§ What you are asked to do:
Return, exactly as written, every line from the first line of the data below through the line that contains "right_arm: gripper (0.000".

- - -

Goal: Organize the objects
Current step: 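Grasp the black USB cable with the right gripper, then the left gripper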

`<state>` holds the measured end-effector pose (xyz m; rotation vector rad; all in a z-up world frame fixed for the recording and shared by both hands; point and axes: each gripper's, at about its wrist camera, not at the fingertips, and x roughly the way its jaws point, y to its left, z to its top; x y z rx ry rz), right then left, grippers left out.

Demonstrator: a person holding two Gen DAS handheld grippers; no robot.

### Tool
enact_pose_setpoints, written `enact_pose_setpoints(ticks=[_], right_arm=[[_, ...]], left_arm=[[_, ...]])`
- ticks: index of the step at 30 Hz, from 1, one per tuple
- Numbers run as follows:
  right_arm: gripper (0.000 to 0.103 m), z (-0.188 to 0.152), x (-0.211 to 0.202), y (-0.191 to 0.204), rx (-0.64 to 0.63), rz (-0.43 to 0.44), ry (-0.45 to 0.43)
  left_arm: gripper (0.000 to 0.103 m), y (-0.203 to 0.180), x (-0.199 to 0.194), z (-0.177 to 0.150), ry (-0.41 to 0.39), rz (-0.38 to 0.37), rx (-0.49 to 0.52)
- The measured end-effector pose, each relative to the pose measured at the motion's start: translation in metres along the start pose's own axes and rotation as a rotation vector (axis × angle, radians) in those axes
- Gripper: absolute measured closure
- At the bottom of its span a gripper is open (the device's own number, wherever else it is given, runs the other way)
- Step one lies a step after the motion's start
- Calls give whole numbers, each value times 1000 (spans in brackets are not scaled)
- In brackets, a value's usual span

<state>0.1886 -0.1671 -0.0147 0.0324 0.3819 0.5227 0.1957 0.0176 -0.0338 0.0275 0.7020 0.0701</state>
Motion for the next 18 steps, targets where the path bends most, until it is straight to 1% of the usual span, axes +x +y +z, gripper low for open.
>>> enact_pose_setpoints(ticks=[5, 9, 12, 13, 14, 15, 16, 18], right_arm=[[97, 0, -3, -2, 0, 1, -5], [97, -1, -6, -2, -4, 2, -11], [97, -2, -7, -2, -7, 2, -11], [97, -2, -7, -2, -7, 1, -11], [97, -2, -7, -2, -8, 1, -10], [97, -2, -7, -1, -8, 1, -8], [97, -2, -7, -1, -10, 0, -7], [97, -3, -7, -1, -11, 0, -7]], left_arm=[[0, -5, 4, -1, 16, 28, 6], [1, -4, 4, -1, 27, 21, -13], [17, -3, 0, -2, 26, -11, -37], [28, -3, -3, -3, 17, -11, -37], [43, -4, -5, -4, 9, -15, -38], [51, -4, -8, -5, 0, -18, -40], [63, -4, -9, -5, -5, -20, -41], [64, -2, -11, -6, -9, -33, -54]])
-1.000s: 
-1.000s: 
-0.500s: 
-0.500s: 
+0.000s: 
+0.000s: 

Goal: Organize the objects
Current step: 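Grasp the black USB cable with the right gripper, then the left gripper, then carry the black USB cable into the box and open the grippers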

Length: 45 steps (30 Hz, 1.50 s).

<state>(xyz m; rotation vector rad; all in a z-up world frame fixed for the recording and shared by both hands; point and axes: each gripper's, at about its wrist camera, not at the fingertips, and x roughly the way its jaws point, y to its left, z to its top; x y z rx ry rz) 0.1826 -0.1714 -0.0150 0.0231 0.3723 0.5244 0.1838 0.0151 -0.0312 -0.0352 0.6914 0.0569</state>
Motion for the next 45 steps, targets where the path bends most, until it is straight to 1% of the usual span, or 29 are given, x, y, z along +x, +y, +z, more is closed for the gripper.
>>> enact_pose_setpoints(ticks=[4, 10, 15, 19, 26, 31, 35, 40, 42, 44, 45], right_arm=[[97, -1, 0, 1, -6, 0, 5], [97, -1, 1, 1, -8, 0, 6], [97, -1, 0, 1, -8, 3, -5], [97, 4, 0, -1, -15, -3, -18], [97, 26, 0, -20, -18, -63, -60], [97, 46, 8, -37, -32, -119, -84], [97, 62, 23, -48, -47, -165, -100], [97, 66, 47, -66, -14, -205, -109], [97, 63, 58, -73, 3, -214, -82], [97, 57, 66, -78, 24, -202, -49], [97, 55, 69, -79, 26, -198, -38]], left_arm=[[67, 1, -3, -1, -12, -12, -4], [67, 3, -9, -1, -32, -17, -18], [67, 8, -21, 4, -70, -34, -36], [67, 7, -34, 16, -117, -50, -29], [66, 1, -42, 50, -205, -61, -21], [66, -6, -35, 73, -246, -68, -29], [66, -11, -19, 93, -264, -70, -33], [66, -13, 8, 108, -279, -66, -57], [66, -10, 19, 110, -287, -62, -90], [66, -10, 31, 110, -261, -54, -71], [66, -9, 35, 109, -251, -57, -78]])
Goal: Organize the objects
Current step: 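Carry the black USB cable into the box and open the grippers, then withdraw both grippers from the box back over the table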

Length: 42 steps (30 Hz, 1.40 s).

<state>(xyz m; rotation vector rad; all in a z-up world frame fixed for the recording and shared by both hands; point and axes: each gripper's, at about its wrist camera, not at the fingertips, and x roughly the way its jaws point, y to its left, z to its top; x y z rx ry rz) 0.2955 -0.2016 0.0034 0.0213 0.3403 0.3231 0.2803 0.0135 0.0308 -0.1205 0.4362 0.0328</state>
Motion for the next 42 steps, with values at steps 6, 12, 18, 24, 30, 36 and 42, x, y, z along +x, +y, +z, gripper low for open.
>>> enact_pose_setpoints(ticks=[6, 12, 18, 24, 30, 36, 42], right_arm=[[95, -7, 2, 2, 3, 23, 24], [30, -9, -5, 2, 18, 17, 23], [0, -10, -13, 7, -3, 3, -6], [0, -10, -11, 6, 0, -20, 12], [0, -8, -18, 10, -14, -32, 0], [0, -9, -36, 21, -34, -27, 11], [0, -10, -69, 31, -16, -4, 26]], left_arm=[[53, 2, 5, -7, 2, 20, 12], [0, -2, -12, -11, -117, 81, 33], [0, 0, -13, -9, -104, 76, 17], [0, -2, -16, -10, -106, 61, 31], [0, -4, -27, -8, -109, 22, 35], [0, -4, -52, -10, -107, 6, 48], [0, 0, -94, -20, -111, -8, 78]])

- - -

§ Response box:
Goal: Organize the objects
Current step: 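Grasp the black USB cable with the right gripper, then the left gripper
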
`<state>` holds the measured end-effector pose (xyz m; rotation vector rad; all in a z-up world frame fixed for the recording and shared by both hands; point and axes: each gripper's, at about its wrist camera, not at the fingertips, and x roughly the way its jaws point, y to its left, z to its top; x y z rx ry rz), right then left, grippers left out.

Demonstrator: a person holding two Gen DAS handheld grippers; no robot.

### Tool
enact_pose_setpoints, written `enact_pose_setpoints(ticks=[_], right_arm=[[_, ...]], left_arm=[[_, ...]])`
- ticks: index of the step at 30 Hz, from 1, one per tuple
- Numbers run as follows:
  right_arm: gripper (0.000 to 0.103 m), z (-0.188 to 0.152), x (-0.211 to 0.202), y (-0.191 to 0.204), rx (-0.64 to 0.63), rz (-0.43 to 0.44), ry (-0.45 to 0.43)

Nothing else is left to add to this answer.